» What is needed
Whatever pictures the entries hold, omit them, and output exactly the lines from the one containing "Outline the brown" through the final line.
[Opening Given entries section]
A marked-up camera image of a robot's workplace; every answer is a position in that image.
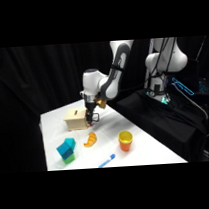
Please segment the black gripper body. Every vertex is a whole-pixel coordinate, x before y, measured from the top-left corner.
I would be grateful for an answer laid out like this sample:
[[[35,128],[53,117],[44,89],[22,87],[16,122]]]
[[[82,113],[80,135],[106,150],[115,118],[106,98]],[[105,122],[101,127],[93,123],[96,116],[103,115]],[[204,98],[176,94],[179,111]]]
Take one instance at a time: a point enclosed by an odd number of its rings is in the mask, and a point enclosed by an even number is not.
[[[87,115],[92,115],[96,107],[95,103],[88,102],[88,103],[85,103],[84,105],[86,106],[86,109],[87,109]]]

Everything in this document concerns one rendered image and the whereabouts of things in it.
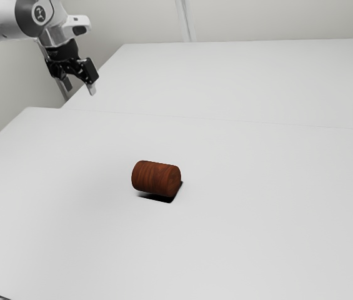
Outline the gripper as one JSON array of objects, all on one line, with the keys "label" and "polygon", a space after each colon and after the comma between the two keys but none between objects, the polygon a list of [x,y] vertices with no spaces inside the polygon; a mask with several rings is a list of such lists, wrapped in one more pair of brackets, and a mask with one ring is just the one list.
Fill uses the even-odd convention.
[{"label": "gripper", "polygon": [[79,48],[75,39],[70,39],[58,47],[46,47],[46,66],[50,75],[58,79],[67,92],[72,90],[72,84],[61,63],[68,63],[69,73],[82,81],[91,96],[96,93],[96,81],[99,79],[98,71],[91,58],[81,59]]}]

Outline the brown wooden mug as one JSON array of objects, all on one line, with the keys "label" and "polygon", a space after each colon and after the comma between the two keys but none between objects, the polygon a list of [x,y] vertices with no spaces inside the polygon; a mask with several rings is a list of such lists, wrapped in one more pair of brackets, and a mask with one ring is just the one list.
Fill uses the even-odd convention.
[{"label": "brown wooden mug", "polygon": [[181,186],[181,171],[171,164],[138,161],[133,167],[131,183],[135,190],[174,197]]}]

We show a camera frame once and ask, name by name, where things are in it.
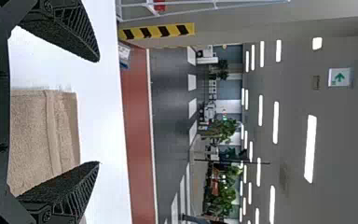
[Closing Given entries section]
» Answer for the task
Outline the brown wooden mug as one JSON array of objects, all on one line, with the keys "label" and "polygon", a space after each colon and after the comma between the two keys but none between objects, the polygon a list of [x,y] vertices with no spaces inside the polygon; a mask with several rings is a list of such lists, wrapped in one more pair of brackets, and a mask with one ring is just the one list.
Fill uses the even-odd convention.
[{"label": "brown wooden mug", "polygon": [[181,186],[181,171],[171,164],[138,161],[133,167],[131,183],[135,190],[174,197]]}]

We show a camera frame once and ask, name by name, where things are in it.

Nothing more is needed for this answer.